WORK INSTRUCTIONS: Though the entries hold pictures, only their text should be duplicated, exactly and in full.

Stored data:
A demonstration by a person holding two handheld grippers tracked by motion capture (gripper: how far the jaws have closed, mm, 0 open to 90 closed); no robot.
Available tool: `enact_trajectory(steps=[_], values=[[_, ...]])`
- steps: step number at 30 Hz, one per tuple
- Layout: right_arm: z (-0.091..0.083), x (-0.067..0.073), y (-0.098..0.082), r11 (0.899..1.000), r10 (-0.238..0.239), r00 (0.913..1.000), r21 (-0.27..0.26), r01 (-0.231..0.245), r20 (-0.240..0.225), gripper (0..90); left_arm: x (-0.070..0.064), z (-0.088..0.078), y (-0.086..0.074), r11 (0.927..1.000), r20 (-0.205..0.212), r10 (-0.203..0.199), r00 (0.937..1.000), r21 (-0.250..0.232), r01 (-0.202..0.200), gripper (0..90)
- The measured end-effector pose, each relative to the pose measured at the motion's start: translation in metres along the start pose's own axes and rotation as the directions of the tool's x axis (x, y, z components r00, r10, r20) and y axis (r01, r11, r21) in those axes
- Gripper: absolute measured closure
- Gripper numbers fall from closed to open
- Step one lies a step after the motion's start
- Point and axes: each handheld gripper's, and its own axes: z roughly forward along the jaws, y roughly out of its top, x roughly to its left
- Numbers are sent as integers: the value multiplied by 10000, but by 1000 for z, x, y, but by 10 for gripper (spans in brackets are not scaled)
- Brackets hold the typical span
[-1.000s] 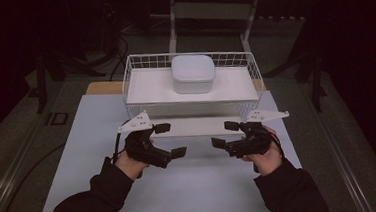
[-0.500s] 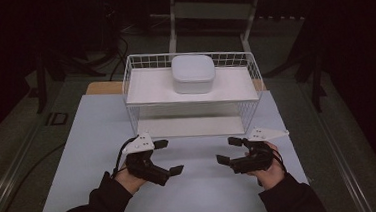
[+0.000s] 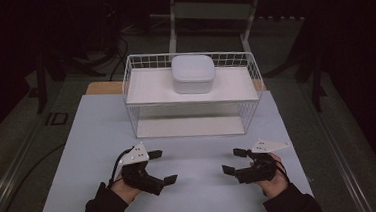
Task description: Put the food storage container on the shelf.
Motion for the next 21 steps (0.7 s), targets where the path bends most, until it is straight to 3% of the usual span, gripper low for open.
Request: enact_trajectory(steps=[14, 21], values=[[-16, -11, -30, 9995, 151, 9978, 276, -169, 643, 171, 2, -1, -25, 9997, -355, 210, 9992, 102, -206, 2], [-19, -15, -32, 9994, 292, 9973, 163, -304, 671, 172, 5, 0, -30, 9996, -463, 253, 9986, 163, -246, 2]])
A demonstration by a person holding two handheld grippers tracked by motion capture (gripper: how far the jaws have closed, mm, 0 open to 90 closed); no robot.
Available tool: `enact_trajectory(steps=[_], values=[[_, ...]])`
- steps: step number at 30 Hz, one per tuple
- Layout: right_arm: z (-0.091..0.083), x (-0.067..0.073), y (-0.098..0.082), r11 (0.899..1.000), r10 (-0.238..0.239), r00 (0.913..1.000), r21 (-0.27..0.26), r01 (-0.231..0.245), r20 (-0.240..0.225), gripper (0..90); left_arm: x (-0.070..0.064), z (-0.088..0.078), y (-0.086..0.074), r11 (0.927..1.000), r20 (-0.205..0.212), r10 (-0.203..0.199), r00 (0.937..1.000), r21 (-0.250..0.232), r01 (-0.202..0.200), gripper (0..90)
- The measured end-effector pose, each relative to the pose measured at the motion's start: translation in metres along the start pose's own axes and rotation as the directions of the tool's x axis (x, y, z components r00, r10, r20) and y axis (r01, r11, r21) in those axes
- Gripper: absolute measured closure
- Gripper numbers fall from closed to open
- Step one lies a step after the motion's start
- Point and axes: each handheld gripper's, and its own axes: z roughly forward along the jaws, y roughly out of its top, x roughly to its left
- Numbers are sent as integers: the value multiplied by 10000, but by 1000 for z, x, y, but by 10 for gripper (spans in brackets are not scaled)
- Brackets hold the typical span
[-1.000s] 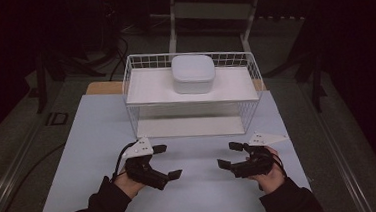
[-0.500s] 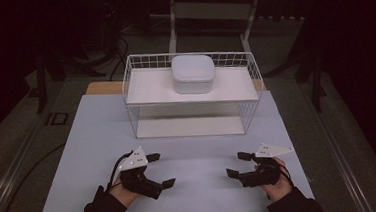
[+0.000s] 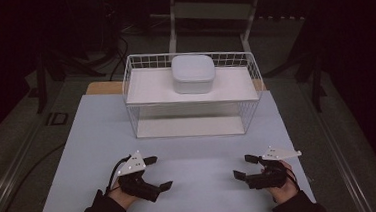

THE COMPLETED TASK:
A demonstration by a person holding two handheld grippers tracked by motion capture (gripper: how far the jaws have closed, mm, 0 open to 90 closed); no robot.
Available tool: `enact_trajectory(steps=[_], values=[[_, ...]])`
- steps: step number at 30 Hz, one per tuple
- Layout: right_arm: z (-0.091..0.083), x (-0.067..0.073), y (-0.098..0.082), r11 (0.899..1.000), r10 (-0.238..0.239), r00 (0.913..1.000), r21 (-0.27..0.26), r01 (-0.231..0.245), r20 (-0.240..0.225), gripper (0..90); left_arm: x (-0.070..0.064), z (-0.088..0.078), y (-0.086..0.074), r11 (0.927..1.000), r20 (-0.205..0.212), r10 (-0.203..0.199), r00 (0.937..1.000), r21 (-0.250..0.232), r01 (-0.202..0.200), gripper (0..90)
- The measured end-effector pose, each relative to the pose measured at the motion's start: translation in metres along the start pose's own axes and rotation as the directions of the tool's x axis (x, y, z components r00, r10, r20) and y axis (r01, r11, r21) in those axes
- Gripper: absolute measured closure
- Gripper numbers fall from closed to open
- Step one lies a step after the motion's start
- Point and axes: each handheld gripper's, and its own axes: z roughly forward along the jaws, y roughly out of its top, x roughly to its left
- Numbers are sent as integers: the value multiplied by 10000, but by 1000 for z, x, y, but by 10 for gripper (spans in brackets are not scaled)
- Brackets hold the typical span
[-1.000s] 
[-0.500s] 
[+0.000s] 
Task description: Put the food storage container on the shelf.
Motion for the next 21 steps (0.7 s), targets where the path bends most, until it is straight to 3% of the usual span, gripper low for open.
Request: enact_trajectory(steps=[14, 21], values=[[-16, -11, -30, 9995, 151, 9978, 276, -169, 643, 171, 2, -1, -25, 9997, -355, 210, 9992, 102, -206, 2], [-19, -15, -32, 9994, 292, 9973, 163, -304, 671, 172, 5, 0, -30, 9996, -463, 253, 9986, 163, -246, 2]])
A demonstration by a person holding two handheld grippers tracked by motion capture (gripper: how far the jaws have closed, mm, 0 open to 90 closed); no robot.
Available tool: `enact_trajectory(steps=[_], values=[[_, ...]])`
- steps: step number at 30 Hz, one per tuple
- Layout: right_arm: z (-0.091..0.083), x (-0.067..0.073), y (-0.098..0.082), r11 (0.899..1.000), r10 (-0.238..0.239), r00 (0.913..1.000), r21 (-0.27..0.26), r01 (-0.231..0.245), r20 (-0.240..0.225), gripper (0..90); left_arm: x (-0.070..0.064), z (-0.088..0.078), y (-0.086..0.074), r11 (0.927..1.000), r20 (-0.205..0.212), r10 (-0.203..0.199), r00 (0.937..1.000), r21 (-0.250..0.232), r01 (-0.202..0.200), gripper (0..90)
- The measured end-effector pose, each relative to the pose measured at the motion's start: translation in metres along the start pose's own axes and rotation as the directions of the tool's x axis (x, y, z components r00, r10, r20) and y axis (r01, r11, r21) in those axes
- Gripper: absolute measured closure
- Gripper numbers fall from closed to open
- Step one lies a step after the motion's start
- Point and axes: each handheld gripper's, and its own axes: z roughly forward along the jaws, y roughly out of its top, x roughly to its left
- Numbers are sent as integers: the value multiplied by 10000, but by 1000 for z, x, y, but by 10 for gripper (spans in brackets are not scaled)
- Brackets hold the typical span
[-1.000s] 
[-0.500s] 
[+0.000s] 

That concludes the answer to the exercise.